[Stored records]

● ● ● ● ●

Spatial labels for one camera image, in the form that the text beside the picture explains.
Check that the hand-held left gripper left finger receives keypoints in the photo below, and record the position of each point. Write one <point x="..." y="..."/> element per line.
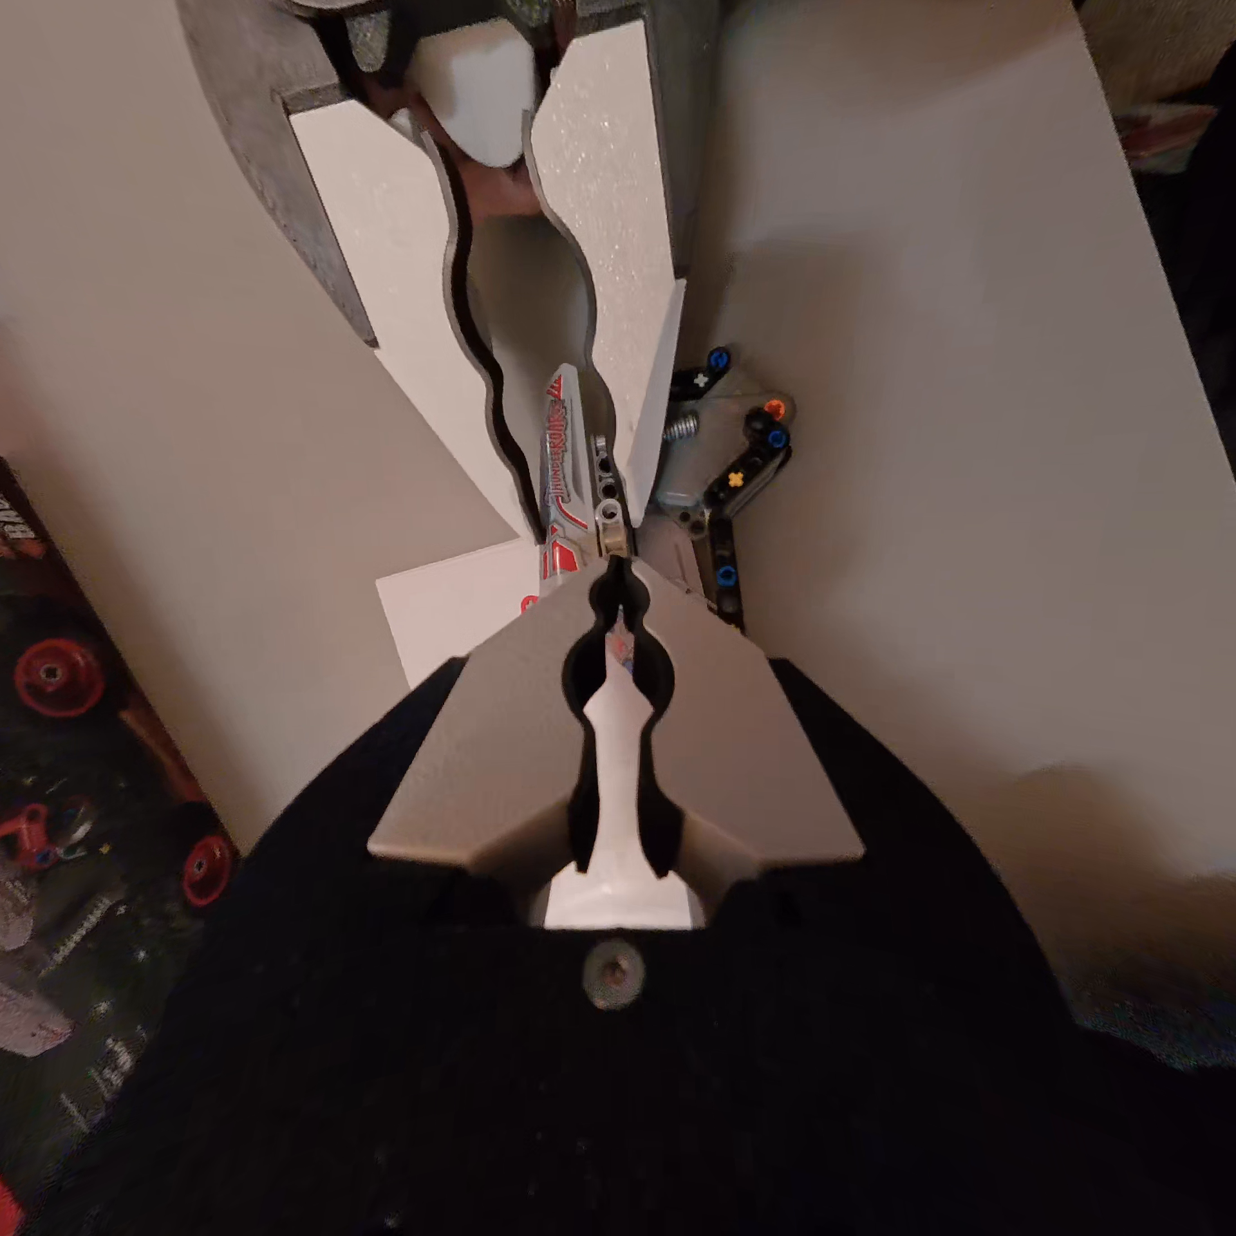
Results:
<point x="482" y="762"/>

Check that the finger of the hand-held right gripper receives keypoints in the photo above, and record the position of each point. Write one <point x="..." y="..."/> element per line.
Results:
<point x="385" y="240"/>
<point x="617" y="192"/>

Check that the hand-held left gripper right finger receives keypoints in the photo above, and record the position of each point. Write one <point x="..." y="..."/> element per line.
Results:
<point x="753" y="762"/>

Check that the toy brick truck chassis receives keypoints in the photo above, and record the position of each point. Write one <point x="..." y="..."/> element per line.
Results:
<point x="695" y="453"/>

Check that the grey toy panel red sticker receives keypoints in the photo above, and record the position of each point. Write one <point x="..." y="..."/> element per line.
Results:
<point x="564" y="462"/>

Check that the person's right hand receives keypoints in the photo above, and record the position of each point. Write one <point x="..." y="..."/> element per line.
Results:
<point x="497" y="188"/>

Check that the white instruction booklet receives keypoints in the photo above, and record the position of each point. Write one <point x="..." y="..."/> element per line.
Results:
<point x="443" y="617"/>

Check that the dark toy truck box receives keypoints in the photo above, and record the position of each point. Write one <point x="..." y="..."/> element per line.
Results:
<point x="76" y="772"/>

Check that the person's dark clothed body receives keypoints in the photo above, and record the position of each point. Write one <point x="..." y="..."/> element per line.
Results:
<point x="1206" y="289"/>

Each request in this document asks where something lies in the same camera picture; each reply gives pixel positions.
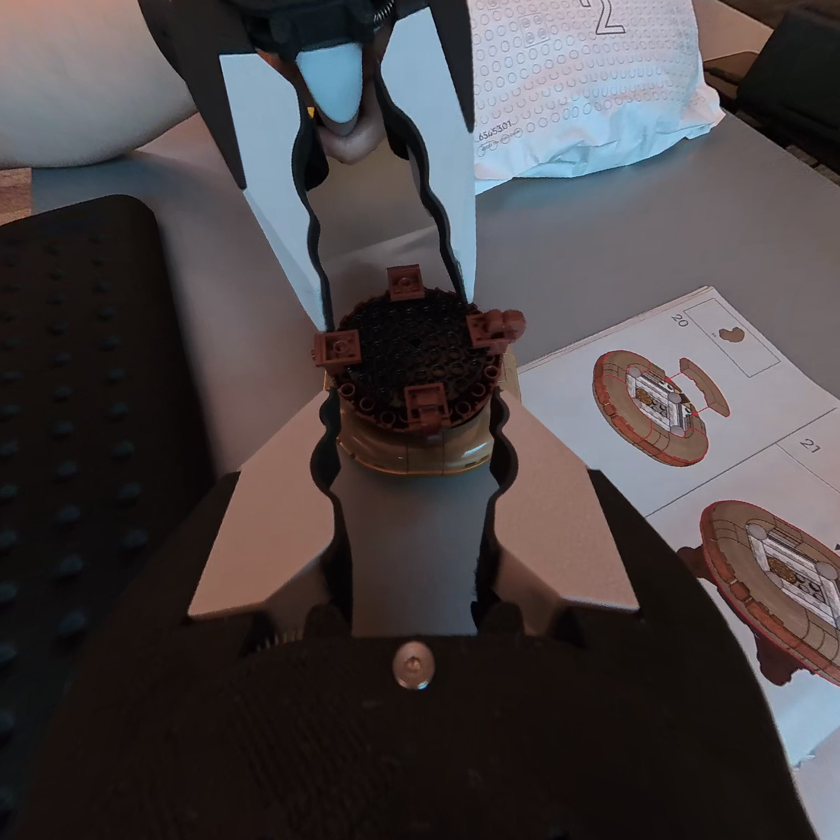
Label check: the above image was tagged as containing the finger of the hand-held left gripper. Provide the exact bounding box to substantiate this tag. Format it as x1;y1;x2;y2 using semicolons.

● ● ● ● ●

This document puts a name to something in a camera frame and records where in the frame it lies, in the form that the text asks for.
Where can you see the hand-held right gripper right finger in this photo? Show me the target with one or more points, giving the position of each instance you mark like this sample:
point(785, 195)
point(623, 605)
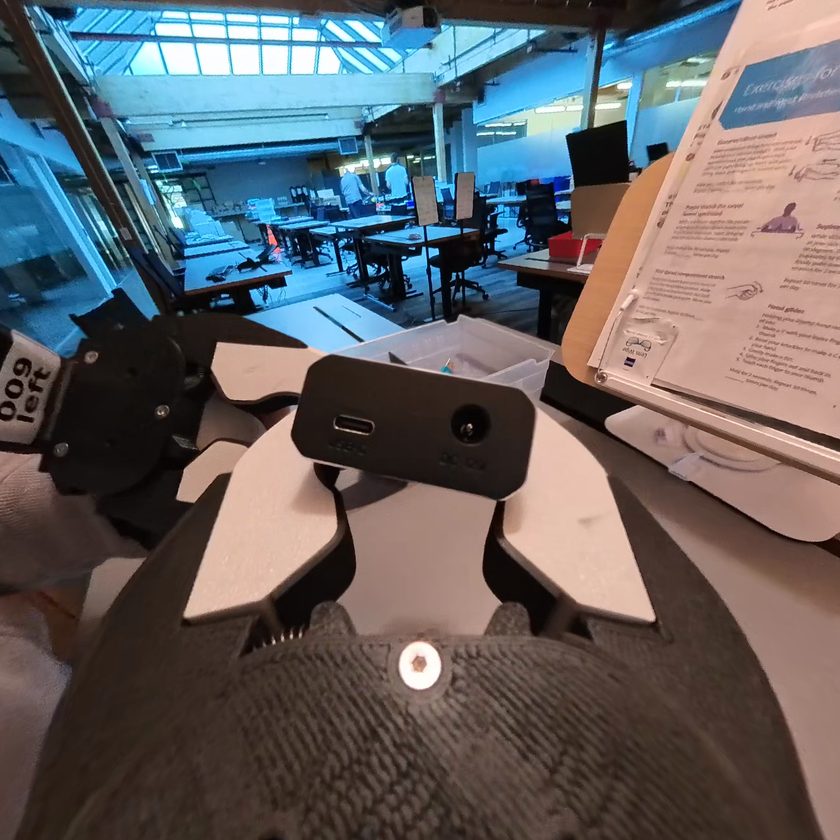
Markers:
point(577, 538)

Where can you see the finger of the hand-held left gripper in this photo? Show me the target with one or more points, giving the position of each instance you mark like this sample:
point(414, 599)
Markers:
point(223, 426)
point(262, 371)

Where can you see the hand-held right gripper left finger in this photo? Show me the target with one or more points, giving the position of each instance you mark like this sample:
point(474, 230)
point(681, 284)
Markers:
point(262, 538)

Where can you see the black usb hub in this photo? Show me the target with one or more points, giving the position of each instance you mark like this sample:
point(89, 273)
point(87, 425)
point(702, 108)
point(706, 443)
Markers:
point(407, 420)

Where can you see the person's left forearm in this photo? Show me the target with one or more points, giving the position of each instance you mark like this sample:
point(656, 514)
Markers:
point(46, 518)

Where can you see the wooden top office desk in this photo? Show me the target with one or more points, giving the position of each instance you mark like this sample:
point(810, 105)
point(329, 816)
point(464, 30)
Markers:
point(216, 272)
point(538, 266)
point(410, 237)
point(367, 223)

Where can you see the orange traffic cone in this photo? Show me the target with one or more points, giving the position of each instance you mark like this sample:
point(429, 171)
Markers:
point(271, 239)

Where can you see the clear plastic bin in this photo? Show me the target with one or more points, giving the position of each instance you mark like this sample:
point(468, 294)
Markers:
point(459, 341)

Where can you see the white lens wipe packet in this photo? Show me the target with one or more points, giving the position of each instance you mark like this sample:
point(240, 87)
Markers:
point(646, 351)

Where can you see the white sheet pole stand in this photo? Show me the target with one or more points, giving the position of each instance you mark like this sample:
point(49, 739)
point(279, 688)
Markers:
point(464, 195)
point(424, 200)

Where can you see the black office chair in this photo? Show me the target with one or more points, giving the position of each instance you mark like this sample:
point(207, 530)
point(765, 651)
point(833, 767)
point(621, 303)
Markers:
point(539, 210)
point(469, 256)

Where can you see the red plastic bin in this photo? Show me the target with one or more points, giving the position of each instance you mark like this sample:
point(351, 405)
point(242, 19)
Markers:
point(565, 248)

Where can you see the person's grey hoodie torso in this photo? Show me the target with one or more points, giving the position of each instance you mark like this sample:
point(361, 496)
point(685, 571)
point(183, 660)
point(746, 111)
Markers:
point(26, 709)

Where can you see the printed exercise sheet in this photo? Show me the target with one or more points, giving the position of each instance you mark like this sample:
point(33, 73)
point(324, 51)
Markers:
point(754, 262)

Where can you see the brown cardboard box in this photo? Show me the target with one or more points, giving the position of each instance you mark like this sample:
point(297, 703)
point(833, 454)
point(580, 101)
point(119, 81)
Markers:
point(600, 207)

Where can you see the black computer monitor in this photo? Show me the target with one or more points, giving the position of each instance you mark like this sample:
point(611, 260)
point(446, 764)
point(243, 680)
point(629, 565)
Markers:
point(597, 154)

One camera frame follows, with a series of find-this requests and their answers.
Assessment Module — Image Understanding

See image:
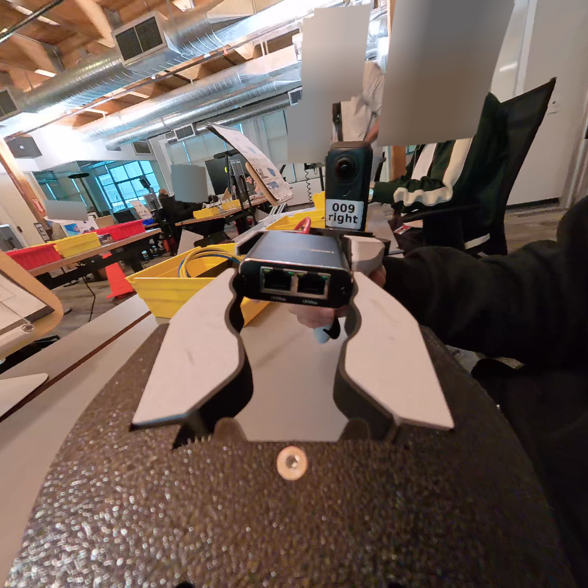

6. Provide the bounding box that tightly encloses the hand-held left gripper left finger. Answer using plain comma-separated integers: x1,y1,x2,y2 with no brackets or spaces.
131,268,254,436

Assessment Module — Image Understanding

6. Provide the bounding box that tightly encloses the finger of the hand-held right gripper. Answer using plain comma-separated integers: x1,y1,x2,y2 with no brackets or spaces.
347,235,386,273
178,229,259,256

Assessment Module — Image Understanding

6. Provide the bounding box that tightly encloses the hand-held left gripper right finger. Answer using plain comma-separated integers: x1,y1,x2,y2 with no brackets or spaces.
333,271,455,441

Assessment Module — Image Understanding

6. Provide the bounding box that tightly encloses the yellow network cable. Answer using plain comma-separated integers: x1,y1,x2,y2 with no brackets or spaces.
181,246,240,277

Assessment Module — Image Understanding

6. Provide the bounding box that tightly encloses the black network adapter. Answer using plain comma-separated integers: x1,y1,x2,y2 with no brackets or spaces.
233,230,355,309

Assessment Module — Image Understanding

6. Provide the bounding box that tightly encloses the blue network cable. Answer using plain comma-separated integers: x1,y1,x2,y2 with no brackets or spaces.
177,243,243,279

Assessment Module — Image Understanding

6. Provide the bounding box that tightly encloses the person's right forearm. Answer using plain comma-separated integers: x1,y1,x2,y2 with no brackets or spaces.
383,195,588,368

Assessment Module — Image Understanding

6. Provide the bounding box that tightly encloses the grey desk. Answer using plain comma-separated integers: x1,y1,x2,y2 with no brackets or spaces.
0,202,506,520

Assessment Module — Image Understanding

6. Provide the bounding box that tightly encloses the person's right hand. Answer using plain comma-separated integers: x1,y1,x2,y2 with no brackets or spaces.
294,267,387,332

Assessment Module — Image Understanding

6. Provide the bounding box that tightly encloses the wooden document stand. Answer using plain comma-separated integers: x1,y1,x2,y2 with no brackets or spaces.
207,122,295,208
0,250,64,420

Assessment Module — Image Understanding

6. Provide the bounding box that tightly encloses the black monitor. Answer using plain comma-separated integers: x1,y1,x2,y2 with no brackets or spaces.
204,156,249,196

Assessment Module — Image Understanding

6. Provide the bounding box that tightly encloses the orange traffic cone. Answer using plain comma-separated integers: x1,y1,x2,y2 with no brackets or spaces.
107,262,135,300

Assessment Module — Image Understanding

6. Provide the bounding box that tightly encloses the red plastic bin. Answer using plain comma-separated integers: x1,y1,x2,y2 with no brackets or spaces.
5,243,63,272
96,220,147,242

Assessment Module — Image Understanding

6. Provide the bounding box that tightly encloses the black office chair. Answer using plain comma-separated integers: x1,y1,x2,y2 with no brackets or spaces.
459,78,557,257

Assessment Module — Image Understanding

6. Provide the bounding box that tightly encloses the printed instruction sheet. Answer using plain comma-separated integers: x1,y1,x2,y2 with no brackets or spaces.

● ● ● ● ●

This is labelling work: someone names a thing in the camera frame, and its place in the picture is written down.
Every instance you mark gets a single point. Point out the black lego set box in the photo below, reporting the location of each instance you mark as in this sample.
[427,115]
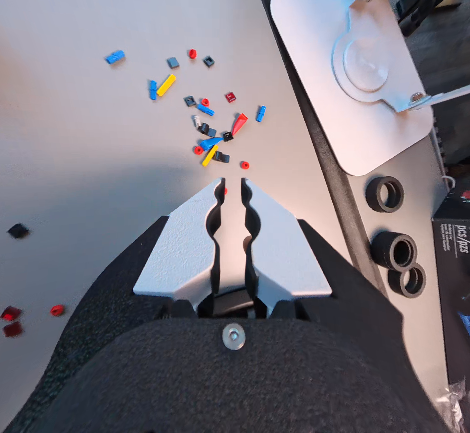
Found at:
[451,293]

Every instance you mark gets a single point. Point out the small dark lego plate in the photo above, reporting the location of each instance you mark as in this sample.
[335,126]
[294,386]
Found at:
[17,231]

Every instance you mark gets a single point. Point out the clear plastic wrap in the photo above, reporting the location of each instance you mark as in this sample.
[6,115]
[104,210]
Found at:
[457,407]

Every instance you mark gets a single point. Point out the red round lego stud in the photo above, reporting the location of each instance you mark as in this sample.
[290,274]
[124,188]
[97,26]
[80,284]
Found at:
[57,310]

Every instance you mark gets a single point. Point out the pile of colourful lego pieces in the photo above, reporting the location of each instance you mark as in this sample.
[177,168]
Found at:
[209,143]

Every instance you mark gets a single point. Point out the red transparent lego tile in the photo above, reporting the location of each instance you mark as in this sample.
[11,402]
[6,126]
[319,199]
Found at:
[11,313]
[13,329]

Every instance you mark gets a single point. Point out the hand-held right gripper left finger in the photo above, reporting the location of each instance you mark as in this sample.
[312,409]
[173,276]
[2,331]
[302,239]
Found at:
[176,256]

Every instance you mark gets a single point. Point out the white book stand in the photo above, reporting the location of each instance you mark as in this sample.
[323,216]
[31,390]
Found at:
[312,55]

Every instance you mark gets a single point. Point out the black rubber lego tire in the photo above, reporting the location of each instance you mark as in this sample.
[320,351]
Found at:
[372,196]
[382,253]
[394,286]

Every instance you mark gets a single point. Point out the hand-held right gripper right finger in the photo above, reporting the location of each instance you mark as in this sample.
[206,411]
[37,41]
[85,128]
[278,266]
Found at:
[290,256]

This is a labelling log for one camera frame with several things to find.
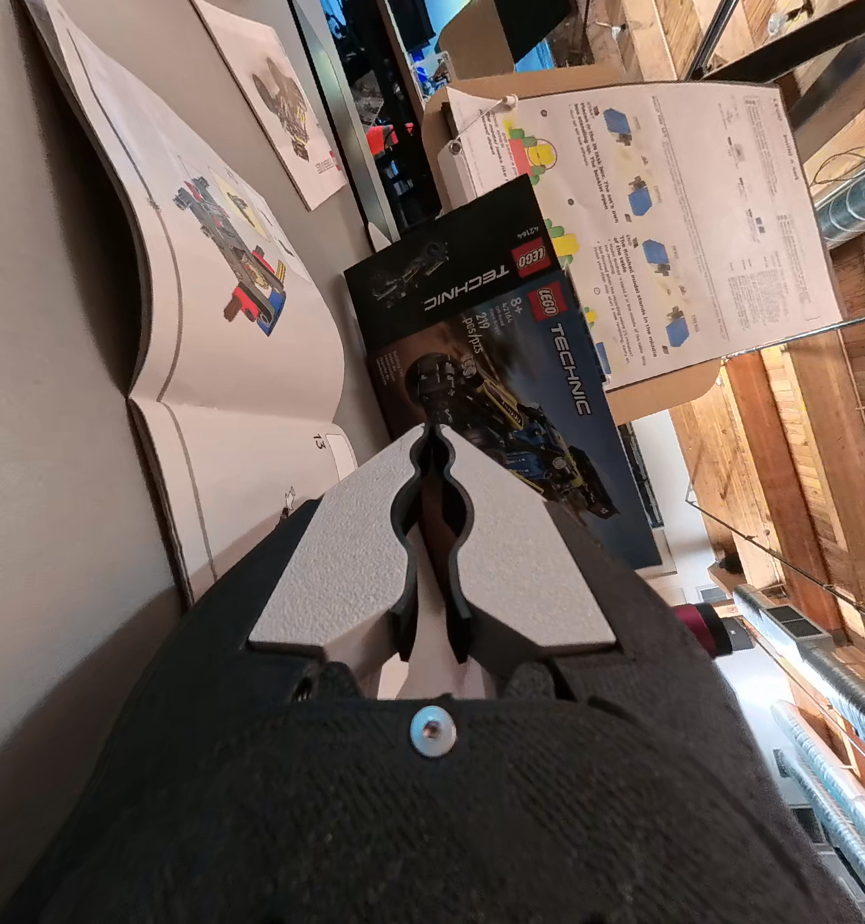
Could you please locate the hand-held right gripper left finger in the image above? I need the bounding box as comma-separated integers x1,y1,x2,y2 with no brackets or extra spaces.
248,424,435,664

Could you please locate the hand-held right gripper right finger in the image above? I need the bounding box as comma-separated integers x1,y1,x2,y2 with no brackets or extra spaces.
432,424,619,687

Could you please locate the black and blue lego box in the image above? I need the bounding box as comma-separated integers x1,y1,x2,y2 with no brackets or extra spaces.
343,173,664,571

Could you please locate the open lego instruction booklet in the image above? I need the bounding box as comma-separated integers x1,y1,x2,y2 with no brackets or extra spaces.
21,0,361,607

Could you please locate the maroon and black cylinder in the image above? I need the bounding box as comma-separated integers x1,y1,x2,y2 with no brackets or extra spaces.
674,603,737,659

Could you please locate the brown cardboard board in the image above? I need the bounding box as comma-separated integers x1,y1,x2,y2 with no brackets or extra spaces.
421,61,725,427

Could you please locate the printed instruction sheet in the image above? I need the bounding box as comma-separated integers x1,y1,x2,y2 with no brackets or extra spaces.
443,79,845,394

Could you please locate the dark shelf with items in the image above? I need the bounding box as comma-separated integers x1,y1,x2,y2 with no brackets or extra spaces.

● ● ● ● ●

[EXERCISE INSTRUCTIONS] Line count for "asks": count the lines in the records above that hold this word, and give only the number.

[ANSWER BOX] 2